Everything from the line that contains "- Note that" to the end of the listing below, both ends included, is to be transcribed word for word, and nothing else.
--------
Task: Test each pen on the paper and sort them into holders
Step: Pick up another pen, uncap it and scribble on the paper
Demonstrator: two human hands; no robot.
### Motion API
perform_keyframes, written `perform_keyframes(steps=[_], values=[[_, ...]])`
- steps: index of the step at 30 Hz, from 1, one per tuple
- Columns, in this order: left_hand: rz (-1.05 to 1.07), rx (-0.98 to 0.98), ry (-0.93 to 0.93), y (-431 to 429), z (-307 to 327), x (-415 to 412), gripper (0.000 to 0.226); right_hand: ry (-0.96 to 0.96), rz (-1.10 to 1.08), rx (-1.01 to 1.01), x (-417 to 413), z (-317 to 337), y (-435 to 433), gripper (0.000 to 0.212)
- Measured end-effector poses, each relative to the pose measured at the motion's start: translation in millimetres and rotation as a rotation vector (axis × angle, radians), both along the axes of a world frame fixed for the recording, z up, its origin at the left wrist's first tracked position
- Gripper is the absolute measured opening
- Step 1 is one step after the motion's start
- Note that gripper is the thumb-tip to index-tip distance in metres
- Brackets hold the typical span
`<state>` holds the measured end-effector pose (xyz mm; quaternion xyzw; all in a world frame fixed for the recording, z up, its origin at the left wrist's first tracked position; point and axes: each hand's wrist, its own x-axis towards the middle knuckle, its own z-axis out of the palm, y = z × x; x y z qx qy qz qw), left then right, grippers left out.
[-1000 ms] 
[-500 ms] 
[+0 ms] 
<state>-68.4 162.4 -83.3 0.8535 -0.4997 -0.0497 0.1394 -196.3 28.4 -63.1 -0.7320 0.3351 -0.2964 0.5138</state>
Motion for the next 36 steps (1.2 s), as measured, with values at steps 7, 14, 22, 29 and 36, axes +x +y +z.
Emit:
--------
Response to the exercise:
- Note that gripper is the thumb-tip to index-tip distance in metres
- Brackets hold the typical span
`<state>` holds the measured end-effector pose (xyz mm; quaternion xyzw; all in a world frame fixed for the recording, z up, its origin at the left wrist's first tracked position; point and axes: each hand's wrist, its own x-axis towards the middle knuckle, its own z-axis out of the palm, y = z × x; x y z qx qy qz qw), left then right, grippers left out.
[-1000 ms] 
[-500 ms] 
[+0 ms] 
<state>-68.4 162.4 -83.3 0.8535 -0.4997 -0.0497 0.1394 -196.3 28.4 -63.1 -0.7320 0.3351 -0.2964 0.5138</state>
Motion for the next 36 steps (1.2 s), as measured, with values at steps 7, 14, 22, 29 and 36, axes +x +y +z.
Emit:

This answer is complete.